Print, from the listing below, the lines starting at the line containing "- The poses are" and ending at the line containing "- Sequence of", exactly as they stand, and print nothing else.
··········
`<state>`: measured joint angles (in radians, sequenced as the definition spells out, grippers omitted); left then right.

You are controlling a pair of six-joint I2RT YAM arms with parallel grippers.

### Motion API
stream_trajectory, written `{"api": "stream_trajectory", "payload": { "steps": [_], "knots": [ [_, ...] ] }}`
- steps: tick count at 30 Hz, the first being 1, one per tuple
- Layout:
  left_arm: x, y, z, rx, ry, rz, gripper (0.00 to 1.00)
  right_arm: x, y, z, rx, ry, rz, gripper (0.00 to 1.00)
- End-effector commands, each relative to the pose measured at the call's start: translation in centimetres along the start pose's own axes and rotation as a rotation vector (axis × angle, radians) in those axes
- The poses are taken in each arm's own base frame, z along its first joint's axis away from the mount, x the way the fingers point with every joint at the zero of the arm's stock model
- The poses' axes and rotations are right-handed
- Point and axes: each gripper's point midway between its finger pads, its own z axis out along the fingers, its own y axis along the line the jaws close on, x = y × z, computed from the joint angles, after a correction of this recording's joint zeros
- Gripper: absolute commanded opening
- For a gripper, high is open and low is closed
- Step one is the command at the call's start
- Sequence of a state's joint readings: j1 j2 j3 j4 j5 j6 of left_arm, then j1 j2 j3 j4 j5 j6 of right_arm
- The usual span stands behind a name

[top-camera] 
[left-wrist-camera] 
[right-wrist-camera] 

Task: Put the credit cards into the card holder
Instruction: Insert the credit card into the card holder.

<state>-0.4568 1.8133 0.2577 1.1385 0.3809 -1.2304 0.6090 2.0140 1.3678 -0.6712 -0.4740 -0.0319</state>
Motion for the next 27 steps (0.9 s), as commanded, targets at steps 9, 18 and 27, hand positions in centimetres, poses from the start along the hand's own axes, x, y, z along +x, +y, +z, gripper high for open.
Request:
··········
SOLUTION BELOW —
- The poses are taken in each arm's own base frame, z along its first joint's axis away from the mount, x the way the fingers point with every joint at the zero of the arm's stock model
- The poses' axes and rotations are right-handed
- Point and axes: each gripper's point midway between its finger pads, its own z axis out along the fingers, its own y axis along the line the jaws close on, x = y × z, computed from the joint angles, after a correction of this recording's joint zeros
- Gripper: absolute commanded opening
- For a gripper, high is open and low is closed
- Step one is the command at the call's start
- Sequence of a state's joint readings: j1 j2 j3 j4 j5 j6 of left_arm, then j1 j2 j3 j4 j5 j6 of right_arm

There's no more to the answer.